What is being asked> The full listing, word for word and free of images, is the expected result.

Extracted material>
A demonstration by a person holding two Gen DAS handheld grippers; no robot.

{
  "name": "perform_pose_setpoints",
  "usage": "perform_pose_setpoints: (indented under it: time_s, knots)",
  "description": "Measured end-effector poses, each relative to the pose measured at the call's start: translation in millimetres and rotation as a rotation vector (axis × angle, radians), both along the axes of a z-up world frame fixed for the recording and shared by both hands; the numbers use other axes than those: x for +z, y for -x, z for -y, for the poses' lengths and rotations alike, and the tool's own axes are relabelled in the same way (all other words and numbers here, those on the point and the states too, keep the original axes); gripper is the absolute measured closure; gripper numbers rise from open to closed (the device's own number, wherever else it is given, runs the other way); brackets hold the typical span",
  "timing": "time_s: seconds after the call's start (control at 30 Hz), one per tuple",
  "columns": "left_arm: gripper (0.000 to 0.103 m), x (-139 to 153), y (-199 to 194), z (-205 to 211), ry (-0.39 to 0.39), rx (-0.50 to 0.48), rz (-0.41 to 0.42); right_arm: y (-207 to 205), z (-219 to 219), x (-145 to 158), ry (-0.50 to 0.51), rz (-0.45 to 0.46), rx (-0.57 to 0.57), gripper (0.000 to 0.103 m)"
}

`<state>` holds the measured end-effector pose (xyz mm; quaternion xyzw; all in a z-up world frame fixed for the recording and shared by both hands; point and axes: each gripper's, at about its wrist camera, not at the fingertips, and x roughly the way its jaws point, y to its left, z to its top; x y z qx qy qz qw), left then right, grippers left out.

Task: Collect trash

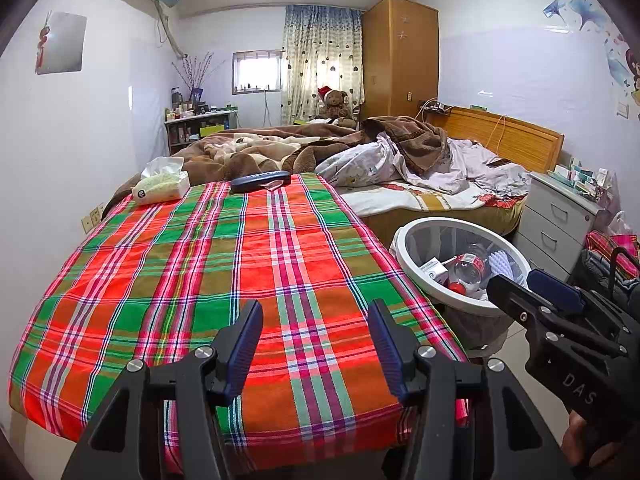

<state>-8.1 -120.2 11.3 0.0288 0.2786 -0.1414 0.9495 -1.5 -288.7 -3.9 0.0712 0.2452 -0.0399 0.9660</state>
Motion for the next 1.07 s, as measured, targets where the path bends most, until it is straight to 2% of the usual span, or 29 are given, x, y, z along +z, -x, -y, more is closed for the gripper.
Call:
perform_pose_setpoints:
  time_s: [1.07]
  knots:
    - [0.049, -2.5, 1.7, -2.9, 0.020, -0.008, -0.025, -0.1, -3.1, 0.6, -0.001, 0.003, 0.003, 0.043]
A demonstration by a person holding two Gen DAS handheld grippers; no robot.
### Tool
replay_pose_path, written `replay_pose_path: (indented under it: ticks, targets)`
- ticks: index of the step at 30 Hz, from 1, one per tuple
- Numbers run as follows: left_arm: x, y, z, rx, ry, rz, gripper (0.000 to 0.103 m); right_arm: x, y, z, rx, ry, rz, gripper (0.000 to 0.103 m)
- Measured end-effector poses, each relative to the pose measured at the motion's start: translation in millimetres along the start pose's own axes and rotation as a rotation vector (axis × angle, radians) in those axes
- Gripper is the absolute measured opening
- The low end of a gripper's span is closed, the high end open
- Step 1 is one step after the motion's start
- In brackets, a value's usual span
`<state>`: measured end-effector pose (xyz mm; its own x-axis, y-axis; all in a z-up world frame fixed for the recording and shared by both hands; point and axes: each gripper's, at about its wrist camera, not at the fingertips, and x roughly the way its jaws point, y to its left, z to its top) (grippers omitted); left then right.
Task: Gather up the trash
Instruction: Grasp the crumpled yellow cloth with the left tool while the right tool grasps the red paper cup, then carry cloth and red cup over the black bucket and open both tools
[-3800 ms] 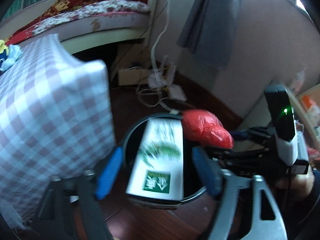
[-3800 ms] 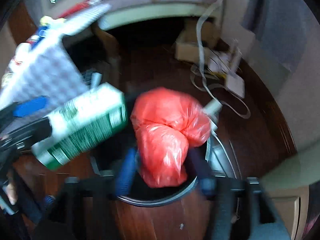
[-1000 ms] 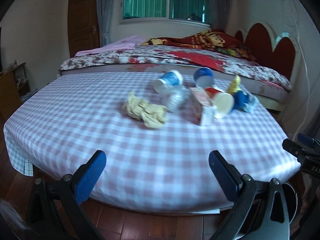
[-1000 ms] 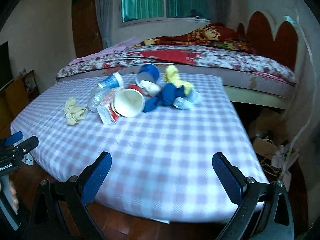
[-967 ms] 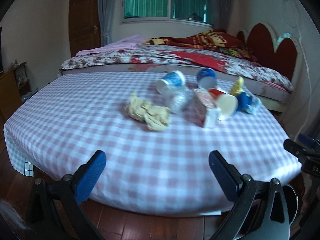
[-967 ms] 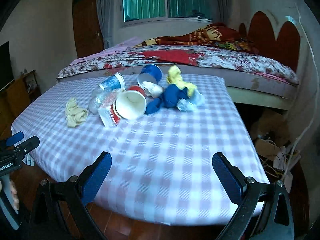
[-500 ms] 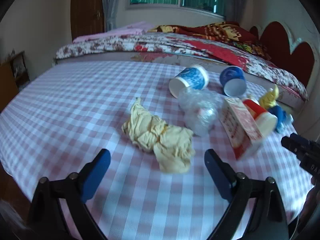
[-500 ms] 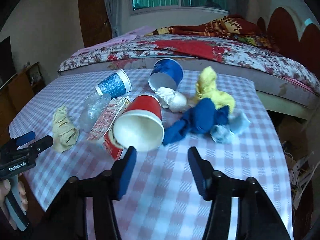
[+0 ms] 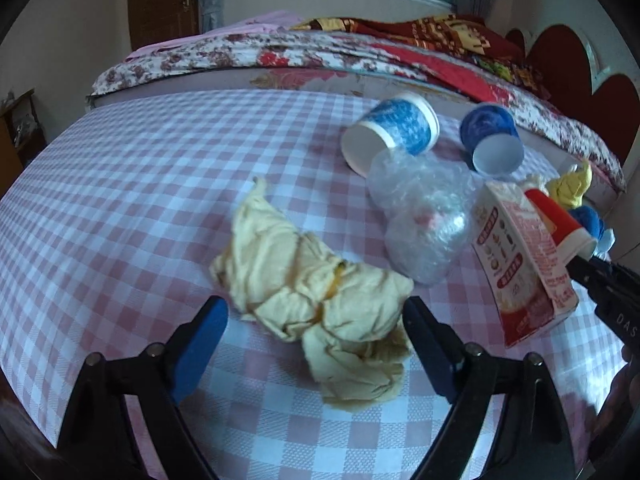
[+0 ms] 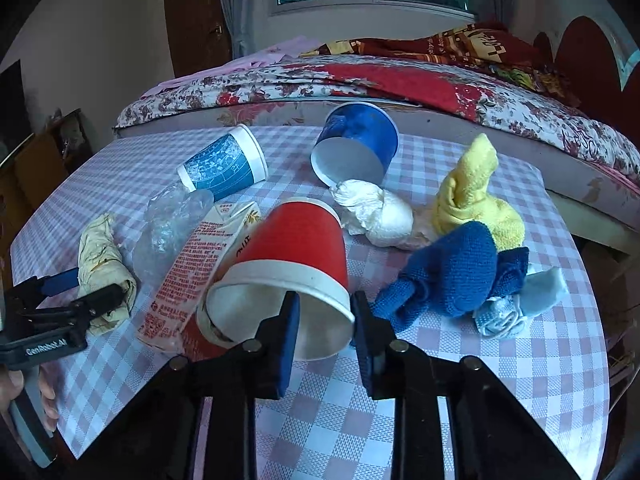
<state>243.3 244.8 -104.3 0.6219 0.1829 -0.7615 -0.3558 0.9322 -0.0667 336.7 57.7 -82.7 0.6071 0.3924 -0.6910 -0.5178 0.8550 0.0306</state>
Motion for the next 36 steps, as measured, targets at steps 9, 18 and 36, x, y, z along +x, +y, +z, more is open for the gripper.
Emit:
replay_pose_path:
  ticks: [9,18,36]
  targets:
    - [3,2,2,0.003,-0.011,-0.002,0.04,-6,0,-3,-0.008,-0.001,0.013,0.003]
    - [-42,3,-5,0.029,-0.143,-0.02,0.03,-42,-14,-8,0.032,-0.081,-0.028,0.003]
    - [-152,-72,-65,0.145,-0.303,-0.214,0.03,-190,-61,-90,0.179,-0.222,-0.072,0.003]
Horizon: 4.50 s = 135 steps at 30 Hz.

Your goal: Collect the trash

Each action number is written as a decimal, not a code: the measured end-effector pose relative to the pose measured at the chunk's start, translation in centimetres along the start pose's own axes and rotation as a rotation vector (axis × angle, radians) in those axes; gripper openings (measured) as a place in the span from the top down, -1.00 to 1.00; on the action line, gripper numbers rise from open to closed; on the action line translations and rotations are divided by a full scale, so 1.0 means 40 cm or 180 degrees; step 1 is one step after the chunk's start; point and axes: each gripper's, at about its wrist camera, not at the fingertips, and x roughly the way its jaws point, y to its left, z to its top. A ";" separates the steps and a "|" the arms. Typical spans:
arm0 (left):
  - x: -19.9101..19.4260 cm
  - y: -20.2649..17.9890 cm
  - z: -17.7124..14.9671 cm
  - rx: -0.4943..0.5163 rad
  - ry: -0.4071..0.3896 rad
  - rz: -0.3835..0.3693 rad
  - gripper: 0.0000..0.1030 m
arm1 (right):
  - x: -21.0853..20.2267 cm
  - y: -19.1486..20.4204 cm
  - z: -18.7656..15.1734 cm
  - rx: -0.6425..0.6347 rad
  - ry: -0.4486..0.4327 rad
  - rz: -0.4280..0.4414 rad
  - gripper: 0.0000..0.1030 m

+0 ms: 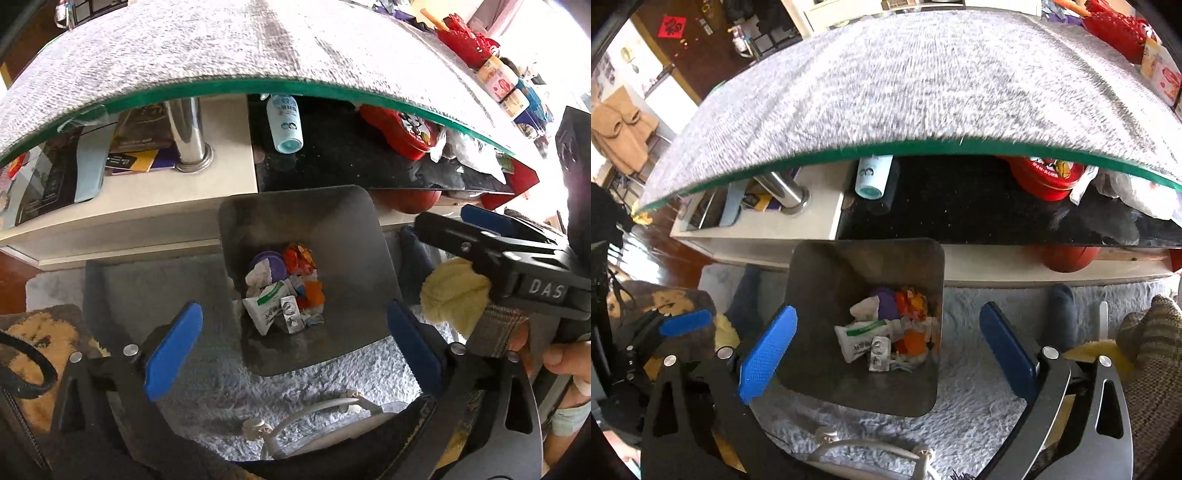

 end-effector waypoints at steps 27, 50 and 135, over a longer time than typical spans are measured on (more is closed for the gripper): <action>-0.517 -0.028 0.091 0.0094 -0.1740 0.0422 -0.84 | -0.457 0.004 0.068 -0.0016 -0.1481 -0.0379 -0.94; -0.760 -0.117 0.039 0.0125 -0.2644 0.0711 -0.84 | -0.727 0.076 0.003 -0.0116 -0.2514 -0.0706 -0.94; -0.740 -0.142 0.050 0.0102 -0.2690 0.0882 -0.84 | -0.697 0.129 0.001 -0.0170 -0.2507 -0.0705 -0.94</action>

Finished task>
A demonstration by a person holding two Gen DAS handheld grippers; no robot.

{
  "name": "perform_pose_setpoints",
  "usage": "perform_pose_setpoints: (indented under it: time_s, knots)",
  "description": "Measured end-effector poses, each relative to the pose measured at the call's start: translation in millimetres and rotation as a rotation vector (axis × angle, radians), both along the axes of a z-up world frame fixed for the recording and shared by both hands; the numbers use other axes than those: x for +z, y for -x, z for -y, for the poses' lengths and rotations alike, and the tool's own axes are relabelled in the same way (all other words and numbers here, those on the point and the states too, keep the original axes); gripper is the absolute measured closure; gripper numbers rise from open to closed (the device's own number, wherever else it is given, runs the other way); brackets hold the typical span",
  "timing": "time_s: seconds after the call's start (control at 30 Hz), one per tuple",
  "columns": "left_arm: gripper (0.000 to 0.103 m), x (-139 to 153), y (-199 to 194), z (-205 to 211), ry (-0.39 to 0.39), rx (-0.50 to 0.48), rz (-0.41 to 0.42); right_arm: y (-207 to 205), z (-219 to 219), x (-145 to 158), ry (-0.50 to 0.51), rz (-0.45 to 0.46), rx (-0.57 to 0.57), gripper (0.000 to 0.103 m)"
}

`<state>` holds the measured end-effector pose (xyz mm; quaternion xyzw; all in a z-up world frame fixed for the recording and shared by both hands; point and axes: each gripper's, at about its wrist camera, not at the fingertips, and x roughly the way its jaws point, y to its left, z to its top; x y z qx qy qz qw), left then right, grippers left out.

Task: Collect trash


<state>-8.1 -120.2 11.3 0.0288 0.2786 -0.1414 0.9495 -1.5 -288.7 -3.9 0.0712 0.2452 -0.0399 0.9660</state>
Motion for the next 1.07 s, as measured, targets where the path bends most, until it is straight to 2% of the usual span, or 29 are given, x, y, z along +z, -x, -y, more is closed for the gripper.
Call:
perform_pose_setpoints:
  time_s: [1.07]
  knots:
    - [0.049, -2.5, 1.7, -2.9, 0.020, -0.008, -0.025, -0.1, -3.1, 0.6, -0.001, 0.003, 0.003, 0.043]
A demonstration by a person holding two Gen DAS handheld grippers; no robot.
### Tool
replay_pose_path, written `replay_pose_path: (indented under it: ticks, targets)`
- ticks: index of the step at 30 Hz, from 1, one per tuple
- Numbers run as follows: left_arm: x, y, z, rx, ry, rz, gripper (0.000 to 0.103 m); right_arm: x, y, z, rx, ry, rz, gripper (0.000 to 0.103 m)
- Measured end-effector poses, each relative to the pose measured at the motion's start: translation in millimetres along the start pose's own axes and rotation as a rotation vector (axis × angle, radians) in those axes
- Gripper is the absolute measured opening
- The low end of a gripper's span is closed, the high end open
- Step 1 is one step after the motion's start
- In brackets, a value's usual span
`<state>`: measured end-effector pose (xyz mm; its own x-axis, y-axis; all in a z-up world frame fixed for the recording and shared by both hands; point and axes: each gripper's, at about its wrist camera, not at the fingertips, and x roughly the way its jaws point, y to its left, z to its top) (grippers omitted); left then right.
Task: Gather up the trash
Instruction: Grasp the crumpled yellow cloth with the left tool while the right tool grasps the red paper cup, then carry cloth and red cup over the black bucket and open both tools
[-3800 ms] 
[-3800 ms] 
[-1000 ms] 
[-1000 ms] 
[-967 ms] 
[-967 ms] 
[-500 ms] 
[-500 ms] 
[+0 ms] 
[+0 ms] 
<state>243.3 244.8 -104.3 0.6219 0.1829 -0.7615 -0.3558 0.9322 -0.0667 336.7 57.7 -82.7 0.6071 0.3924 -0.6910 -0.5178 0.8550 0.0306</state>
Motion for the next 36 steps, as measured, targets at steps 9, 18 and 36, x, y, z along +x, +y, +z, more is open for the gripper.
Emit:
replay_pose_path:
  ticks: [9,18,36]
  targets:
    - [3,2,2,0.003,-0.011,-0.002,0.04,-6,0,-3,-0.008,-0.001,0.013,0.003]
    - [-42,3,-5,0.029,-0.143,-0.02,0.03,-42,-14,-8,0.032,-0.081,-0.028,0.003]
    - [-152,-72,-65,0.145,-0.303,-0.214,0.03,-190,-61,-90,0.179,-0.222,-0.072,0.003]
Horizon: 4.50 s = 135 steps at 30 Hz.

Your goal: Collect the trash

Each action number is written as a decimal, not a code: the measured end-effector pose relative to the pose measured at the chunk's start, translation in centimetres along the start pose's own axes and rotation as a rotation vector (axis × angle, radians) in those axes; gripper openings (measured) as a place in the span from the top down, -1.00 to 1.00; on the action line, gripper numbers rise from open to closed; on the action line translations and rotations are divided by a full scale, so 1.0 means 40 cm or 180 degrees; step 1 is one step after the chunk's start; point and axes: each gripper's, at about its wrist camera, not at the fingertips, and x roughly the way its jaws point, y to its left, z to its top. A ";" separates the steps and a "|" the arms. Typical spans:
arm0 (left):
  - x: -19.9101..19.4260 cm
  - y: -20.2649..17.9890 cm
  - z: -17.7124..14.9671 cm
  - rx: -0.4943..0.5163 rad
  - ry: -0.4071..0.3896 rad
  - rz: -0.3835..0.3693 rad
  - gripper: 0.0000..0.1030 m
arm1 (right):
  - x: -21.0853..20.2267 cm
  - y: -19.1486..20.4204 cm
  - z: -18.7656..15.1734 cm
  - rx: -0.6425..0.6347 rad
  - ry: -0.4486..0.4327 rad
  - rz: -0.4280..0.4414 rad
  - gripper: 0.0000..0.1030 m

+0 ms: 

 end-effector waypoints at steps 27, 50 and 135, over a longer time than typical spans are measured on (more is closed for the gripper): <action>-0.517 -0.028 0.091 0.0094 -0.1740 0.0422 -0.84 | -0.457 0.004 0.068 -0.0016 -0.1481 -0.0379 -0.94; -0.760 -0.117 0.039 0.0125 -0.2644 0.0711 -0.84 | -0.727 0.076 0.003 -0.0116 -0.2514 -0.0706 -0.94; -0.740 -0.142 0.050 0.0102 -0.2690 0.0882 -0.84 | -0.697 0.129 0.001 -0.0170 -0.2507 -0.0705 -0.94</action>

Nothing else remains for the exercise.